Genauso wie sie im Film Roland immer eine Armlänge von sich abhält, fühlt sich auch der Zuschauer. Die romantischsten und lebendigsten Szenen haben ganz klar Jennifer Ehle in der Rolle der Poetin Christabel und Jeremy Northam als Ash. Die beiden hochkarätigen britischen Schauspieler sind als zurückhaltender, geschäftlich-leidenschaftlicher Dichter und schwierige, begehrenswert-extrovertierte Schriftstellerin perfekt besetzt. Regisseur Neil LaBute hat sich für das Drehbuch Unterstützung von David Henry Hwang ("Madame Butterfly") und Laura Jones ("Portrait of a Lady") geholt, die beide mit komplizierten, fremdbestimmten Liebesbeziehungen Schreiberfahrung haben. Dem Trio ist es gelungen, den Geist der Sprache aus der Buchvorlage zu erhalten, ohne darin verloren zu gehen. Echte Neil LaBute-Fans, die ihn in erster Linie durch seine Filme "In the Company of Men", "Your Friends and Neighbors" oder die Theaterstücke "The Shape of Things" und "Bash" kennen, werden von diesem Film ein wenig enttäuscht sein.
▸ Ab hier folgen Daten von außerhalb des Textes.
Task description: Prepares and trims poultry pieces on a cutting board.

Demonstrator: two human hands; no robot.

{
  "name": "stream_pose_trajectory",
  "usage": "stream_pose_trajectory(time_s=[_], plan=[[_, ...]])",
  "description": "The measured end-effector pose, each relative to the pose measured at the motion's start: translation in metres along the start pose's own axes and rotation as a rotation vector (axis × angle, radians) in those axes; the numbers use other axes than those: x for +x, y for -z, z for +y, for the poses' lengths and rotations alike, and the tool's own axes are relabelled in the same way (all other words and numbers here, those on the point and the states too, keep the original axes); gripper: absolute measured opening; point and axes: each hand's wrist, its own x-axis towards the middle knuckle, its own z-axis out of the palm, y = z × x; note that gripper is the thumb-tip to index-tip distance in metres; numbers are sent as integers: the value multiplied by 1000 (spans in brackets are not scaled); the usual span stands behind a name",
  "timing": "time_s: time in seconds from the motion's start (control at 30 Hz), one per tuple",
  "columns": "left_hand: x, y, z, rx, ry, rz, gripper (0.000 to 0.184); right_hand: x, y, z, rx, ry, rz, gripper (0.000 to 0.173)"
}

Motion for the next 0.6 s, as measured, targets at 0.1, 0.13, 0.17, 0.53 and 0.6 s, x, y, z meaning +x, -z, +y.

Ähnlich wie bei "Nurse Betty" werfen sie ihm vor, sein Talent dem Mainstream zu opfern. Das trifft nicht zu, denn "Besessen" mag zwar oberflächlich gesehen eine Liebesschmonzette sein, entpuppt sich aber bei genauerer Betrachtung als behutsame Auseinandersetzung mit der Zurückhaltung und der Reserviertheit der Briten, wenn es um das Thema Liebe geht.